SLEMAN, bisnisjogja.id – ”Seluruh dana bantuan pendidikan dari pemerintah seperti Uang Kuliah Tunggal maupun uang jaminan hidup mahasiswa harus diterima utuh tanpa potongan sepeser pun,” tandas anggota DPR RI dari Dapil DIY, MY Esti Wijayati.
Ia menegaskan hal itu saat melakukan sosialisasi program KIP Kuliah di Auditorium STIE YKPN Yogyakarta, belum lama ini.
Mahasiswa penerima KIP Kuliah beserta orang tua tampak menghadiri kegiatan tersebut. Begitu pula Wakil Bupati Sleman, Danang Maharsa dan sejumlah anggota DPRD DIY dari Fraksi PDI Perjuangan.
Esti yang juga Wakil Ketua Komisi X DPR RI memaparkan, Program Kartu Indonesia Pintar Kuliah (KIP Kuliah) menjadi salah satu upaya pemerintah membuka akses pendidikan tinggi bagi anak-anak dari keluarga kurang mampu.
Ia menekankan, terdapat tanggung jawab besar yang harus dijaga oleh para penerima beasiswa agar tujuan mulia program tersebut benar-benar tercapai.
Program Transparan
Ditegaskannya, kader PDI Perjuangan tidak akan memotong satu sen pun dari dana yang harus diterima mahasiswa penerima KIP Kuliah.

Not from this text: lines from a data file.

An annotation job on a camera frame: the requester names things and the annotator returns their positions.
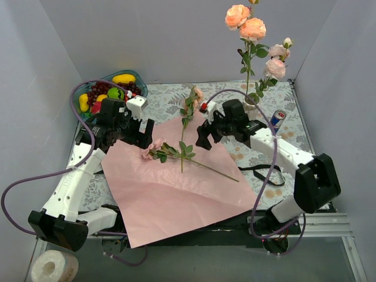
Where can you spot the pale pink rose stem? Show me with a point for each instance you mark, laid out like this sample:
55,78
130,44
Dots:
275,68

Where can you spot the yellow toy mango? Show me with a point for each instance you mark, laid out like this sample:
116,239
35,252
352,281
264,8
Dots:
124,79

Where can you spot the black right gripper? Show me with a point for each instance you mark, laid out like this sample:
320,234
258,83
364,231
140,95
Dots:
213,129

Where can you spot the white tissue paper roll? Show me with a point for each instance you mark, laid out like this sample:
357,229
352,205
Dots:
55,266

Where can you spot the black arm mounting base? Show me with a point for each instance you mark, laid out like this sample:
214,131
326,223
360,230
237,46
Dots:
230,232

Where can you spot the single peach rose stem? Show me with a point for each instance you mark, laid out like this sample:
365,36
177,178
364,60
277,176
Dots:
190,104

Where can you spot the blue silver energy drink can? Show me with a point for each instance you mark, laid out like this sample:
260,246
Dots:
277,119

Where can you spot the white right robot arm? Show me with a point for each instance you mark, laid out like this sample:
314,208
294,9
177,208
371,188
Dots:
316,181

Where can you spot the purple wrapping paper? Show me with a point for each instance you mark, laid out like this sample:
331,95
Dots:
160,200

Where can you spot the teal plastic fruit basket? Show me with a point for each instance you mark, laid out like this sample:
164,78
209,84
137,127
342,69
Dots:
85,87

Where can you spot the dark red toy grapes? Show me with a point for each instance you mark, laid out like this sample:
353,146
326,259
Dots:
102,88

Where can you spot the two-bloom peach rose stem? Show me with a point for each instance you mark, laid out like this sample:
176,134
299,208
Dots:
251,30

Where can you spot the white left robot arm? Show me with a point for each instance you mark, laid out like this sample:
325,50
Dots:
59,221

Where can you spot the white ribbed ceramic vase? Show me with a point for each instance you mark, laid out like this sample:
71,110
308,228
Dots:
250,109

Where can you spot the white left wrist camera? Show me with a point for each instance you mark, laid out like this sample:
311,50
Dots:
135,106

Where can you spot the small yellow toy fruit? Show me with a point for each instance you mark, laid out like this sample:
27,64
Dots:
101,97

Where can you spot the green toy watermelon ball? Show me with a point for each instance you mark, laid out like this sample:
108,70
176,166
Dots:
116,93

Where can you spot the black gold-lettered ribbon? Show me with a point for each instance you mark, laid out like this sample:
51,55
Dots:
255,169

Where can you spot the pink toy dragon fruit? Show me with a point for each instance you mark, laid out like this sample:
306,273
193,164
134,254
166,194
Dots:
95,107

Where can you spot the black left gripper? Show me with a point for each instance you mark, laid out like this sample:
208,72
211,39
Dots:
136,134

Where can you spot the bright pink rose stem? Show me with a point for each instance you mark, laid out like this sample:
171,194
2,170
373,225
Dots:
161,150

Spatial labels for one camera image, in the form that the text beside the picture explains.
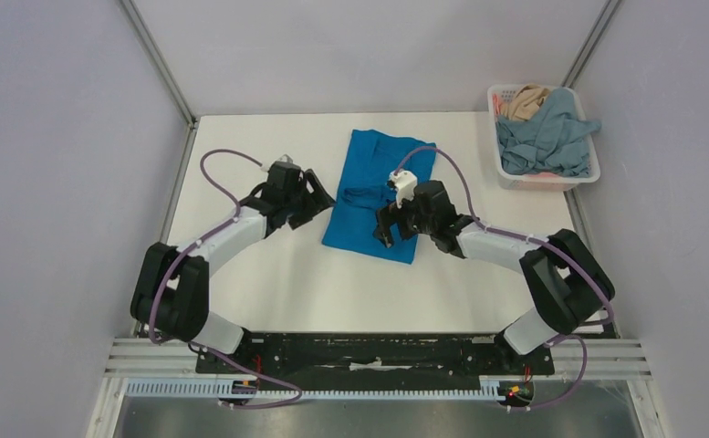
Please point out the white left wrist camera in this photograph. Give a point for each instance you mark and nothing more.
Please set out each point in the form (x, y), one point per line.
(285, 158)

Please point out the blue t-shirt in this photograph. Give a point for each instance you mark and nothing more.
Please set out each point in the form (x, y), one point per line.
(371, 157)

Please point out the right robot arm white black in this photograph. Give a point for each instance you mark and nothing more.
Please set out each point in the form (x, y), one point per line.
(565, 281)

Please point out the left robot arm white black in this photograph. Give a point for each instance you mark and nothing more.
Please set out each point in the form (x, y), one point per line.
(172, 294)

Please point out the white slotted cable duct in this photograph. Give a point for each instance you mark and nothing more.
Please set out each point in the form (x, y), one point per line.
(233, 390)

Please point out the beige t-shirt in basket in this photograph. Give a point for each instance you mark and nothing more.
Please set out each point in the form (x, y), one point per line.
(525, 103)

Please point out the white plastic laundry basket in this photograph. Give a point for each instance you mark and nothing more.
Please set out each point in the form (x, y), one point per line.
(559, 184)

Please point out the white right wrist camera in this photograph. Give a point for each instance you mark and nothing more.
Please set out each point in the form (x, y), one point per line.
(403, 183)

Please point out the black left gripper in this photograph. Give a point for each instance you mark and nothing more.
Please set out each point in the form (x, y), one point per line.
(322, 201)

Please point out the grey-blue t-shirt in basket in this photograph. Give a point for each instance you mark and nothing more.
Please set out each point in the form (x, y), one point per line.
(575, 149)

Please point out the aluminium frame rail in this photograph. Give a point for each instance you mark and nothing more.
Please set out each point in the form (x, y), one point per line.
(596, 359)

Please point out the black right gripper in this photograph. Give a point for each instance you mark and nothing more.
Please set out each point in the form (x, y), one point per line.
(399, 220)

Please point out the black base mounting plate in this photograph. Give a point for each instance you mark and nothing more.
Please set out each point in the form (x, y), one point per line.
(384, 361)

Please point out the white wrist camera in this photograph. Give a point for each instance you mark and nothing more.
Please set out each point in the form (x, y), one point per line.
(285, 158)
(403, 183)

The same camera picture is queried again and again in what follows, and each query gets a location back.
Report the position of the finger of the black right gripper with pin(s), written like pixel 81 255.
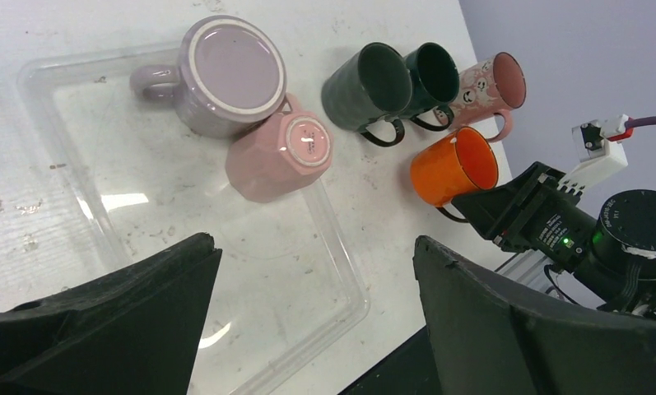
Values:
pixel 491 213

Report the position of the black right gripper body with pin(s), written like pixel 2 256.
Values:
pixel 532 211

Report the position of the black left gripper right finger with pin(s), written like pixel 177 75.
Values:
pixel 492 335

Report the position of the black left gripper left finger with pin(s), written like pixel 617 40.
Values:
pixel 132 331

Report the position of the orange mug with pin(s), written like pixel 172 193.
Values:
pixel 460 163

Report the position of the pink ghost pattern mug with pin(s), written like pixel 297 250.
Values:
pixel 493 87

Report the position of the dark green glossy mug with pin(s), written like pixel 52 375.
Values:
pixel 435 83

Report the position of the dark grey mug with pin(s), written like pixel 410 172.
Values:
pixel 373 85

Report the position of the light pink faceted mug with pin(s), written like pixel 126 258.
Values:
pixel 287 152

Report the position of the lilac ribbed mug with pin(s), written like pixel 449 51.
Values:
pixel 228 77

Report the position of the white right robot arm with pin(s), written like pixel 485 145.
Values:
pixel 613 254

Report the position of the clear plastic tray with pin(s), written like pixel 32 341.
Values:
pixel 128 180

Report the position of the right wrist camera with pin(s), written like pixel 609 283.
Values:
pixel 598 145

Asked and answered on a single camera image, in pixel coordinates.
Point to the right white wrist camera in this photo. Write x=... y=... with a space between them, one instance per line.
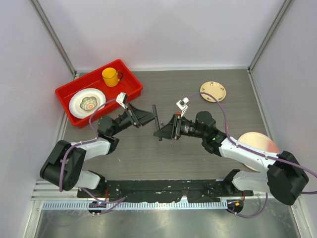
x=182 y=105

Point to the small patterned bowl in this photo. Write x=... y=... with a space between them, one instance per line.
x=88 y=103

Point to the cream floral plate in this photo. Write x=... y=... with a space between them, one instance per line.
x=215 y=89

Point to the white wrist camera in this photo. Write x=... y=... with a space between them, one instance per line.
x=182 y=105
x=122 y=98

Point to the red plastic tray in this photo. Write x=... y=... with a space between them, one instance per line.
x=129 y=84

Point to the pink white plate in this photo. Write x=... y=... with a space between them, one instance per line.
x=259 y=141

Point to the left aluminium frame post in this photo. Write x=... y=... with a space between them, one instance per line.
x=51 y=32

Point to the white slotted cable duct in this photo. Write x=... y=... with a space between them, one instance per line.
x=92 y=205

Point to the right aluminium frame post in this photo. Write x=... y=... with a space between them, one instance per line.
x=286 y=4

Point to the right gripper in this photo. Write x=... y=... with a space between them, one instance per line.
x=173 y=129

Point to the white paper plate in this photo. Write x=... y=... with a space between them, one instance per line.
x=75 y=101

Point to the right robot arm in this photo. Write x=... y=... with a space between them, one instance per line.
x=277 y=174

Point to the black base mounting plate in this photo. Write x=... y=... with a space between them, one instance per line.
x=167 y=191

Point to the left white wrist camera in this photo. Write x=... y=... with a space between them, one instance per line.
x=122 y=98

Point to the yellow mug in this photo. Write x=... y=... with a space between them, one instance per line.
x=111 y=76

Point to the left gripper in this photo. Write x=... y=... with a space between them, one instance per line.
x=138 y=117

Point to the aluminium frame post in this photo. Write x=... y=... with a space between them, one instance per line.
x=286 y=4
x=51 y=32

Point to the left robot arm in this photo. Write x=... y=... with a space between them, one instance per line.
x=64 y=165

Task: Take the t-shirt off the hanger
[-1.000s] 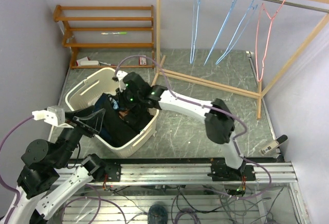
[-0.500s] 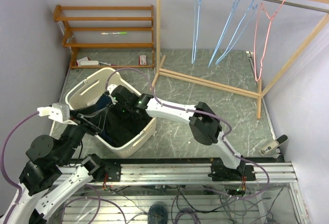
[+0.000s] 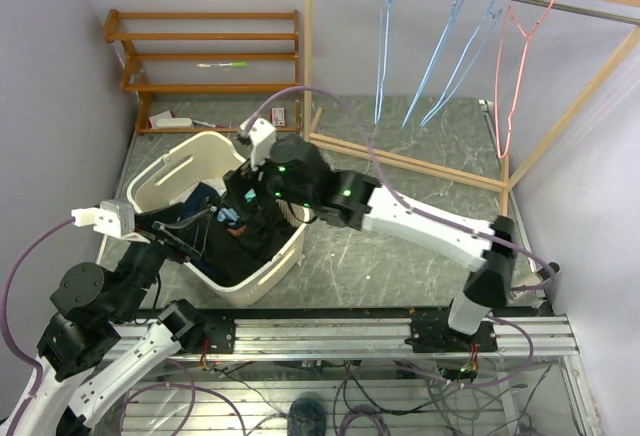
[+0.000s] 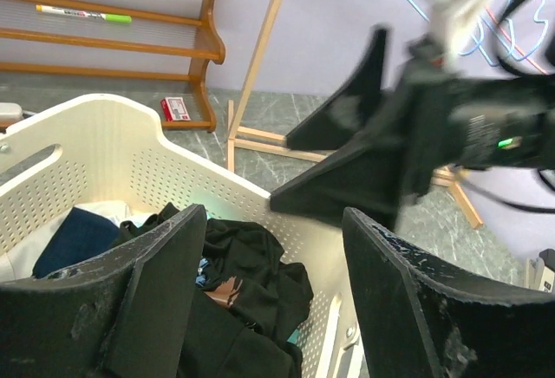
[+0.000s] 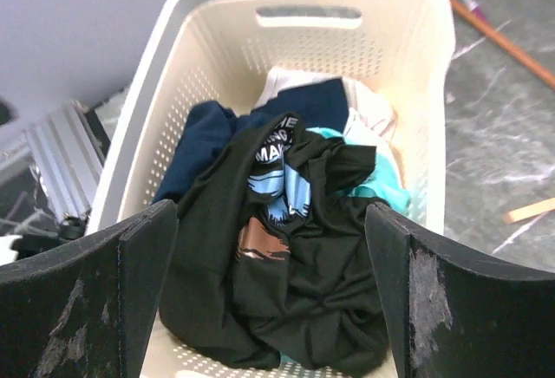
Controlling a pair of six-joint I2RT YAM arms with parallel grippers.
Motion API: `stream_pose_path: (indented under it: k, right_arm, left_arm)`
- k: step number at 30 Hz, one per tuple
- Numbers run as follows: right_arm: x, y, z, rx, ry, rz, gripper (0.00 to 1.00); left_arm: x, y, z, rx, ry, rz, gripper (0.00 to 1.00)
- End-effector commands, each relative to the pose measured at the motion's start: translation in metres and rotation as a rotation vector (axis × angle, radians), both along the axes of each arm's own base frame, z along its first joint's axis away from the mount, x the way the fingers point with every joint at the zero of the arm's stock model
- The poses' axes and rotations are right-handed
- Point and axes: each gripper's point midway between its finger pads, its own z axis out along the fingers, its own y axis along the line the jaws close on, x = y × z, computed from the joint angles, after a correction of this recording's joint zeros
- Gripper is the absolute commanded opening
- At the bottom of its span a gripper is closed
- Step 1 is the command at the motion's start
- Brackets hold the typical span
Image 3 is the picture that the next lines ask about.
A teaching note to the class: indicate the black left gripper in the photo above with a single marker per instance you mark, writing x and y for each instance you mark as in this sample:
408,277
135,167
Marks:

”Jika ada yang mengaku dari tim kami lalu meminta uang, segera laporkan,” tandas Ketua DPP PDI Perjuangan bidang Pemuda dan Olahraga itu.
Ia perlu menegaskan hal tersebut karena sempat beredar kabar adanya pihak yang mengaku sebagai tim pendukung, menawarkan bantuan memperlancar proses dengan imbalan tertentu.
”Kami berkomitmen menjaga integritas dan memastikan program bantuan pendidikan berjalan transparan,” tegasnya.
Kecuali memberikan bantuan biaya pendidikan, KIP Kuliah juga menuntut komitmen tinggi dari mahasiswa penerima. Syarat keberlanjutan beasiswa salah satunya adalah Indeks Prestasi (IP) minimal 3,0, tanpa penurunan selama dua semester berturut-turut.
Menurut Esti, aktif berorganisasi bukan alasan untuk menurunkan prestasi akademik. Mahasiswa harus bisa membagi waktu antara kegiatan kampus dan tanggung jawab kuliah.
Ia mengingatkan, orangtua berperan penting mengawasi putra-putrinya. Mereka harus memastikan putra-putrinya memanfaatkan beasiswa dengan sungguh-sungguh, bukan untuk bermain-main atau melakukan hal-hal yang bisa menghambat kelulusan.